On Tuesday, October 10th, we started our day by going to the "Maltz Museum of Jewish Heritage" to take in its excellent new exhibition, "Beyond Chicken Soup: Jews and Medicine in America" which was created by the "Jewish Museum of Maryland" with support from the "National Endowment from the Humanities" and "Institute of Museum and Library Services" with the "Maltz Museum" adding local content pertaining to Cleveland.

Much of the latter concerned a section devoted to the history and the achievements of the "Mt. Sinai Hospital" established in 1916 to train Jewish doctors and to serve the needs of the greater Cleveland community regardless of race and/or ethnicity. Other sections dealt with the first Jewish doctors in Cleveland some of whom were immigrants, discrimination that Jewish people training to be medical professionals underwent regarding institutes of learning they sought to attend, contributions of the Jewish people to early physical fitness programs in Cleveland, the important but often overlooked role of the local pharmacist in the health of his neighborhood, and the invaluable role that nurses have played in the medical profession over the years.

Indeed, it was also stated in a passage on the wall that "Jews have always considered medicine a calling-not just an occupation, but an opportunity to improve both themselves and the world. from their ancient homeland to every country of the Diaspora, Jewish physicians and surgeons practiced despite prejudice and persecution. Always facing the possibility of violence or expulsion, Jews saw professions like medicine as a refuge; unlike a shop or a factory, knowledge is portable. Ultimately they encountered discrimination even in the United States, yet their efforts here would constitute enduring contributions to the well-being of people beyond the globe."

Fortunately. our docent/guide for the tour that we took was Mr. Shelly Hartman, a retired attorney well-versed in U.S. history and very familiar with discriminatory practices so his insights added a lot to what we were seeing.

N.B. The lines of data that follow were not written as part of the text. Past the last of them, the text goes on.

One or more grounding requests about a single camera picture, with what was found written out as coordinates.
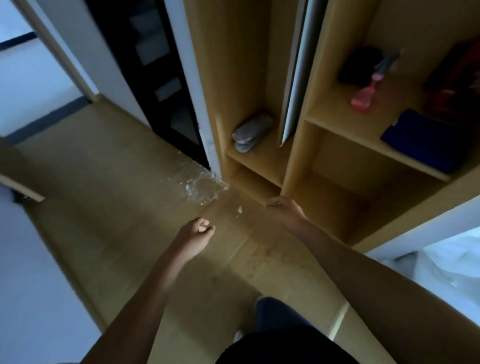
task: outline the person
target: person
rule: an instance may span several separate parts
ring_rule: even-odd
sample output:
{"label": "person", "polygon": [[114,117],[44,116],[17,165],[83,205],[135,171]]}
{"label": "person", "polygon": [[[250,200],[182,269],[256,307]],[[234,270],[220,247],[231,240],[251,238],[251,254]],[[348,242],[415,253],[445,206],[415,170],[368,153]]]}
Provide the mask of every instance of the person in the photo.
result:
{"label": "person", "polygon": [[[390,268],[337,242],[308,221],[293,200],[267,205],[273,218],[302,241],[371,332],[399,363],[480,363],[480,329],[455,309]],[[138,291],[82,364],[147,362],[176,277],[215,233],[204,218],[184,225]],[[292,308],[257,300],[258,332],[221,354],[217,363],[356,363]]]}

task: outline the person's left arm
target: person's left arm
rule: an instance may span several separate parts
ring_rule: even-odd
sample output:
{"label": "person's left arm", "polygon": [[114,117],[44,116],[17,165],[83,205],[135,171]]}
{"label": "person's left arm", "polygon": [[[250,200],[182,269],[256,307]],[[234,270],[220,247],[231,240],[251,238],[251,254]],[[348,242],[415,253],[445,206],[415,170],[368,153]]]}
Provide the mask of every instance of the person's left arm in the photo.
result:
{"label": "person's left arm", "polygon": [[175,279],[185,264],[207,246],[215,232],[208,224],[208,220],[196,218],[180,229],[82,364],[147,362]]}

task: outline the person's left hand
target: person's left hand
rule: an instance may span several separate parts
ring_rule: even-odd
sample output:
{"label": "person's left hand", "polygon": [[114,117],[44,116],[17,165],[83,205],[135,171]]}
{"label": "person's left hand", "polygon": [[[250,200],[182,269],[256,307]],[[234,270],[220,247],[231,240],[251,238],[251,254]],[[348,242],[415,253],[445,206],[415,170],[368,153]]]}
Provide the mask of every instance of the person's left hand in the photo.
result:
{"label": "person's left hand", "polygon": [[215,226],[204,218],[195,218],[183,225],[168,248],[174,255],[185,262],[196,257],[207,246],[215,233]]}

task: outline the pair of slippers
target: pair of slippers
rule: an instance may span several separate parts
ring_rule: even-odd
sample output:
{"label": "pair of slippers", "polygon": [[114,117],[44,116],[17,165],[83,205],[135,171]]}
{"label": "pair of slippers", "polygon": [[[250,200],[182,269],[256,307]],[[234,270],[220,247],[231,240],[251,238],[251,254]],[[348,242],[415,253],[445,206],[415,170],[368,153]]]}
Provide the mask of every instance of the pair of slippers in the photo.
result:
{"label": "pair of slippers", "polygon": [[240,153],[247,153],[262,141],[274,124],[274,119],[267,114],[252,117],[233,132],[235,149]]}

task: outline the forearm
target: forearm
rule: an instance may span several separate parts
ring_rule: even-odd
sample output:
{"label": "forearm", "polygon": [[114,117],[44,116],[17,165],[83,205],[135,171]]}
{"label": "forearm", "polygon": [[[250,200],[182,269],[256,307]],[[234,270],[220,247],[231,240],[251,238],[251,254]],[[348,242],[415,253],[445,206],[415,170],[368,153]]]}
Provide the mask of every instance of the forearm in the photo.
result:
{"label": "forearm", "polygon": [[82,364],[144,364],[152,349],[168,294],[186,262],[167,250],[122,308]]}
{"label": "forearm", "polygon": [[334,241],[309,222],[291,232],[394,359],[460,363],[479,358],[480,329],[423,287]]}

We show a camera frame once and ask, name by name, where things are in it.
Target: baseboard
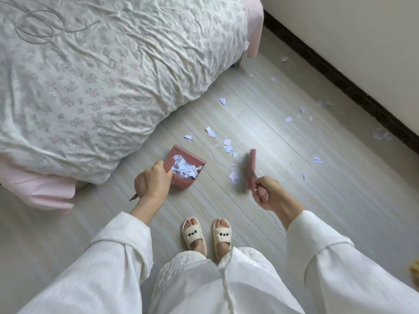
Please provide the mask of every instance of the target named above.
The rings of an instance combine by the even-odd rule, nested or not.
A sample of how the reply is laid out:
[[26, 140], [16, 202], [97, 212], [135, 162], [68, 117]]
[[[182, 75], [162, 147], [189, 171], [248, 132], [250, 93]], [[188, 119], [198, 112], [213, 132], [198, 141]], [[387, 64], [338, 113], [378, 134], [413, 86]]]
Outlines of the baseboard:
[[266, 28], [284, 41], [371, 116], [375, 117], [378, 122], [387, 128], [394, 136], [399, 138], [406, 146], [411, 148], [416, 154], [419, 154], [419, 136], [415, 132], [406, 127], [385, 107], [380, 105], [378, 101], [372, 99], [366, 92], [345, 77], [340, 71], [317, 54], [311, 47], [294, 35], [272, 15], [266, 11], [264, 12], [264, 26]]

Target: pink bed frame
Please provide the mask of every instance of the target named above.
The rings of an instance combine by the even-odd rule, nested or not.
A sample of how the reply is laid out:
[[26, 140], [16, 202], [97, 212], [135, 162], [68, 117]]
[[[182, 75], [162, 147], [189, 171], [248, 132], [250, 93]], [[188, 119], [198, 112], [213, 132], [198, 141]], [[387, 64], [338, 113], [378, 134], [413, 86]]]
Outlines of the pink bed frame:
[[[255, 58], [262, 34], [263, 6], [260, 0], [241, 0], [247, 15], [248, 58]], [[0, 183], [29, 206], [44, 210], [73, 208], [77, 180], [55, 174], [30, 172], [0, 154]]]

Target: wall
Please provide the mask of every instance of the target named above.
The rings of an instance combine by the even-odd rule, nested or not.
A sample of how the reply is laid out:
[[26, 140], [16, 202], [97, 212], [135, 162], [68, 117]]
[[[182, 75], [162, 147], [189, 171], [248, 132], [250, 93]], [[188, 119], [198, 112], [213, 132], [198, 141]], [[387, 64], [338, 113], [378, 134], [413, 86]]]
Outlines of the wall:
[[419, 0], [261, 0], [324, 59], [419, 134]]

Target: white slipper
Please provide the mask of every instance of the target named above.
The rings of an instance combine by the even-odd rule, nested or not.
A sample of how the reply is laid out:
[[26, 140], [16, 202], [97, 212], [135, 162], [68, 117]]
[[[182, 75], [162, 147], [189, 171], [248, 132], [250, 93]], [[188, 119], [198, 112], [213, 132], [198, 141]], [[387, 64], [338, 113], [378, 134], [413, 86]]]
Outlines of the white slipper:
[[[192, 218], [195, 218], [197, 224], [185, 229], [186, 221]], [[201, 224], [199, 223], [199, 220], [196, 217], [186, 218], [182, 225], [182, 236], [185, 239], [185, 242], [188, 245], [189, 250], [192, 250], [191, 243], [193, 243], [195, 240], [202, 239], [202, 243], [204, 244], [204, 257], [207, 256], [207, 244], [205, 243], [205, 238], [204, 234], [202, 233]]]
[[217, 222], [217, 220], [214, 220], [213, 224], [212, 224], [212, 237], [214, 238], [214, 247], [215, 247], [215, 256], [217, 257], [218, 260], [218, 249], [217, 249], [217, 245], [219, 243], [222, 242], [227, 242], [230, 244], [230, 250], [232, 249], [231, 247], [231, 224], [224, 219], [228, 225], [230, 226], [230, 228], [216, 228], [215, 227], [215, 223]]

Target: wood-look floor
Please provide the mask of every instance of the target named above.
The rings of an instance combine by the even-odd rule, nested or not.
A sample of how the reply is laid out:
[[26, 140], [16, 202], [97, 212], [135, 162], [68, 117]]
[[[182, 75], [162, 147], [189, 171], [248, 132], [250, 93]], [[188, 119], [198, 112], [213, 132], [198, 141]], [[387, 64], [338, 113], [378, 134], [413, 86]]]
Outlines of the wood-look floor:
[[[281, 56], [289, 61], [282, 63]], [[225, 107], [220, 97], [226, 98]], [[333, 105], [319, 107], [318, 100]], [[306, 107], [303, 114], [300, 106]], [[286, 124], [289, 116], [293, 121]], [[207, 126], [217, 138], [206, 134]], [[306, 313], [316, 312], [310, 294], [286, 272], [286, 239], [280, 222], [228, 179], [230, 163], [239, 163], [251, 148], [258, 152], [259, 176], [278, 179], [307, 209], [410, 285], [407, 265], [419, 256], [419, 157], [398, 139], [374, 140], [372, 132], [379, 127], [265, 30], [258, 58], [244, 59], [240, 68], [223, 73], [200, 99], [172, 113], [139, 151], [121, 162], [106, 184], [78, 192], [69, 215], [26, 207], [0, 189], [1, 312], [17, 312], [76, 260], [119, 211], [129, 212], [135, 204], [128, 201], [134, 194], [135, 176], [165, 159], [176, 143], [207, 164], [190, 189], [170, 191], [152, 221], [155, 263], [141, 287], [144, 309], [159, 269], [186, 248], [180, 234], [182, 222], [196, 216], [206, 234], [210, 258], [215, 256], [211, 224], [215, 218], [226, 218], [233, 226], [233, 244], [261, 251]], [[195, 141], [187, 143], [185, 134]], [[214, 147], [225, 137], [232, 140], [238, 158], [225, 153], [222, 145]], [[323, 163], [314, 163], [314, 156]]]

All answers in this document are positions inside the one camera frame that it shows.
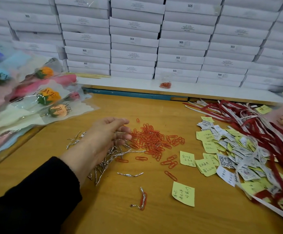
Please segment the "red paper clip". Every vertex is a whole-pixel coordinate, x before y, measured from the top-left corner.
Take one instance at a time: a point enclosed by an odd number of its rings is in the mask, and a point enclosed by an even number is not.
[[[144,202],[144,207],[143,207],[142,209],[140,209],[141,211],[144,211],[144,210],[145,210],[146,203],[147,203],[147,197],[148,197],[148,195],[147,195],[146,192],[144,192],[144,194],[145,194],[145,202]],[[140,207],[142,206],[143,198],[144,198],[144,197],[143,197],[143,195],[142,195],[141,201],[140,201],[140,203],[139,203],[139,206],[140,206]]]
[[[136,160],[139,160],[139,161],[146,161],[148,160],[147,157],[135,157]]]
[[[175,155],[172,155],[171,157],[168,157],[166,160],[167,161],[172,161],[172,160],[174,160],[175,158],[177,158],[177,155],[175,154]]]
[[[116,158],[116,161],[117,162],[124,162],[124,163],[128,162],[128,160],[125,160],[125,159],[122,159],[122,158]]]
[[[161,165],[169,165],[171,163],[172,163],[171,161],[163,161],[163,162],[161,162]]]
[[[161,158],[162,158],[162,153],[159,153],[155,159],[159,162]]]
[[[176,161],[171,163],[171,165],[169,166],[169,169],[174,168],[177,164],[178,164],[178,162],[176,162]]]
[[[164,171],[165,174],[167,174],[170,178],[173,179],[173,181],[177,181],[177,178],[174,177],[171,173],[169,173],[168,171]]]

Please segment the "wooden table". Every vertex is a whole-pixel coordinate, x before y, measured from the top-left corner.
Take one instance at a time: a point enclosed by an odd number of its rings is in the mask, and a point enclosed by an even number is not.
[[[0,196],[50,157],[64,153],[69,142],[66,138],[86,131],[92,122],[106,116],[126,117],[132,129],[149,123],[163,134],[186,139],[185,145],[165,151],[163,159],[179,155],[180,150],[203,158],[202,143],[195,136],[202,114],[181,102],[99,94],[91,100],[100,110],[45,127],[0,164]],[[223,122],[216,124],[226,126]],[[151,157],[142,162],[136,156],[125,155],[129,163],[112,162],[97,187],[93,181],[85,182],[81,188],[83,200],[63,224],[62,233],[283,233],[280,216],[251,203],[240,189],[216,174],[205,177],[197,168],[181,164],[169,170]],[[180,183],[195,188],[194,208],[172,197],[173,180],[165,170]],[[117,172],[144,174],[124,177]],[[140,202],[140,187],[148,193],[144,211],[130,208],[130,204]]]

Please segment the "qr code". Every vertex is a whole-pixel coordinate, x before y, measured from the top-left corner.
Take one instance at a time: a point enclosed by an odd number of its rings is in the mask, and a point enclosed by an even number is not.
[[[225,155],[217,154],[219,163],[222,167],[233,168],[233,162]]]

The exhibition ended with another passage of writing entitled the "The Changing Face of Medicine" which read, in part, that "the percentage of medical school applications from Jews has declined, while new immigrants and minority groups are bringing their diverse voices to healthcare in even greater numbers. Today's medical students are building on a legacy left by earlier generations, including Jews, who broke down barriers."

Later that day we gathered with many of our international friends at "Transformer Station" on West 29th Street to learn about "Front International: Cleveland Triennial for Contemporary Art" a very exciting event that is being planned for 2018 that will take place in various venues in mostly the Cleveland area between July 14th and September 30th.

Mr. Joe Cimperman, the President of "Global Cleveland", introduced the program by stating that art can be a great investor and that this project should make us all the more appreciative of our cultural roots because it will contain the works of artists from all over the globe. 

Mr. Cimperman then introduced Mr. Fred Bidwell, the Executive Director of "Front International" who explained that 2018 will be the launch of this international arts festival expected to take place every three years in Cleveland. He described it as a global event expected to "connect Cleveland to the world and bring the world to Cleveland" which will take place in 10 art galleries and 15 non-traditional venues in the Cleveland area as well as locations in Oberlin and Akron featuring the works of 45 artists from around the world many of whom will come to Cleveland to exhibit their works. In fact, some plan to be here even sooner and work at "The Madison" which is an a campus that has been created near East 105th Street and Wade Park Avenue.

Mr. Wilson expressed high hope for what this festival could do for Cleveland in terms of its reputation as an international city comparing its potential to that of the renowned "Documenta 13" which takes place in Kassel, Germany every five years and has transformed the city. Mr. Bidwell talked of how the "Cleveland Triennial..." is expected to attract at least 300,000 visitors with approximately 100,000 of these coming from outside of the region. It has an $5 million budget and is expected to generate some $50 million for the Northeast Ohio region.

As stated in the program notes the title of this introductory festival in 2018 will be "An American City" and "the themes and ideas explored by artists will be authentically rooted in the spirit of Cleveland and its region. They will connect our history and our future will issues and ideas that are universal."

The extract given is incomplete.